La guerra scoppia quando il vizio diventa una fede, quando l'agiatezza diventa un costume, quando al viziato non basta l'oro e vuole un domestico per ogni stanza, del suo castello. Ogni volta che, in inverno, entrate in un bar, al cinema, al ristorante e vi togliete la giacca e la maglia di lana, per rimanere a maniche corte, state dichiarando guerra a qualche paese, magari qualcuno è già morto.

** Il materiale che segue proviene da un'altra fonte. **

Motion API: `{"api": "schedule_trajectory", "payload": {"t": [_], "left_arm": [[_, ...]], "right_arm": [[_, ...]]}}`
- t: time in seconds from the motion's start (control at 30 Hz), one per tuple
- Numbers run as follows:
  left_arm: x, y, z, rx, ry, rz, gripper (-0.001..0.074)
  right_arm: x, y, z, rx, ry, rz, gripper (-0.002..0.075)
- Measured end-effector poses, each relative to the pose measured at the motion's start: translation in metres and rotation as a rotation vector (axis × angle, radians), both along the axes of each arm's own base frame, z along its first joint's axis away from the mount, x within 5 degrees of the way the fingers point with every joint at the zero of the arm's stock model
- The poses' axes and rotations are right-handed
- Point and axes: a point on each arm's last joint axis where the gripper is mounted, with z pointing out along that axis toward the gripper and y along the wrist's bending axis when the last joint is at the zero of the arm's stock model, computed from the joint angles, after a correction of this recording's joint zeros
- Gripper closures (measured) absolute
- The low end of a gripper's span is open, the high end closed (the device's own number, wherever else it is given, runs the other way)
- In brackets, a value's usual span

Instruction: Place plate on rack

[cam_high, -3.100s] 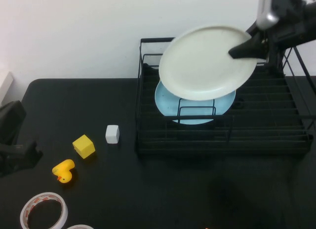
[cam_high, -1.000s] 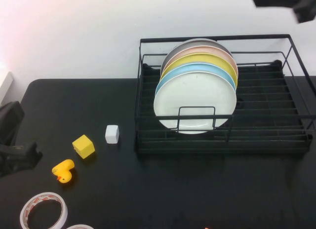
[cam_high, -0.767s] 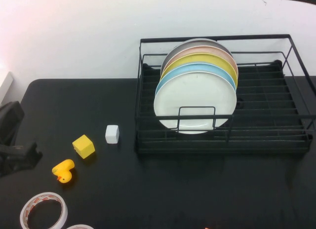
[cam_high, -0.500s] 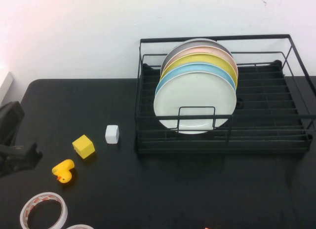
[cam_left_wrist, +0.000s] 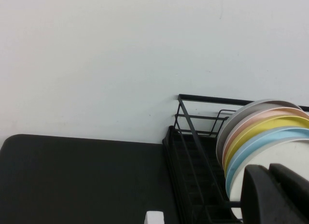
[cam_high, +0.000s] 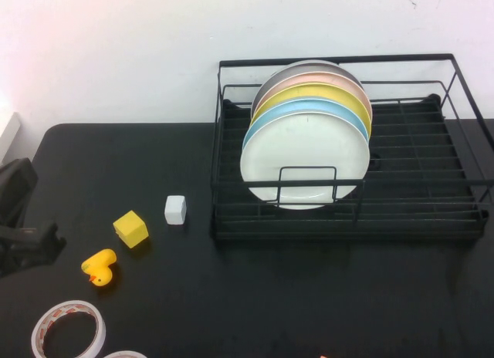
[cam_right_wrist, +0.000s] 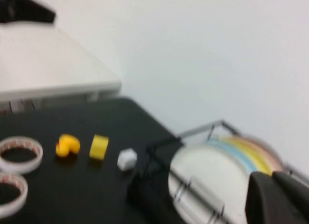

Lo so, è complicato mettersi in discussione, dovremmo arrossire di vergogna, invece, sfugge l'ovvio.
L'agiatezza di un popolo è sempre a discapito di un altro, questa non è la conseguenza di una guerra, ma causa e concausa principale, per farla nascere e crescere dentro di noi.
La religione è il "barlume di speranza", con cui strutturiamo e calchiamo il razzismo, l'odio, la diffidenza, l'ostilità.
Qualcuno si ostina a citare l'articolo 11 della Carta Canta e magari, non sa, anzi "gli sfugge", che i nostri soldati giravano il Libano negli anni ottanta, nel precetto UNIFIL, tanto per dirne una.
Le guerre scoppiano quando l'odiato boia di turno, diventa sicurezza nazionale di un popolo, quando un pescatore italiano sente più vicino i marò, che la famiglia dei marinai indiani, quando la morte di un cantante melodico è in prima pagina, mentre la morte di 5500 Siriani, di cui 1200 bambini, sfugge.
Le notizie minori non sfuggono mai!
Non lamentatevi della guerra, signori miei, non ora, sarebbe troppo tardi. Del resto siamo il popolo che ripudia la guerra come strumento di offesa alla libertà degli altri popoli e come mezzo di risoluzione delle controversie internazionali. Nello stesso tempo, progettiamo, realizziamo e vendiamo armi. Lo facciamo da oltre cinquecento anni, ma questo sfugge. Leggete ipocrisia? No, basta dire che questo è un popolo cattolico.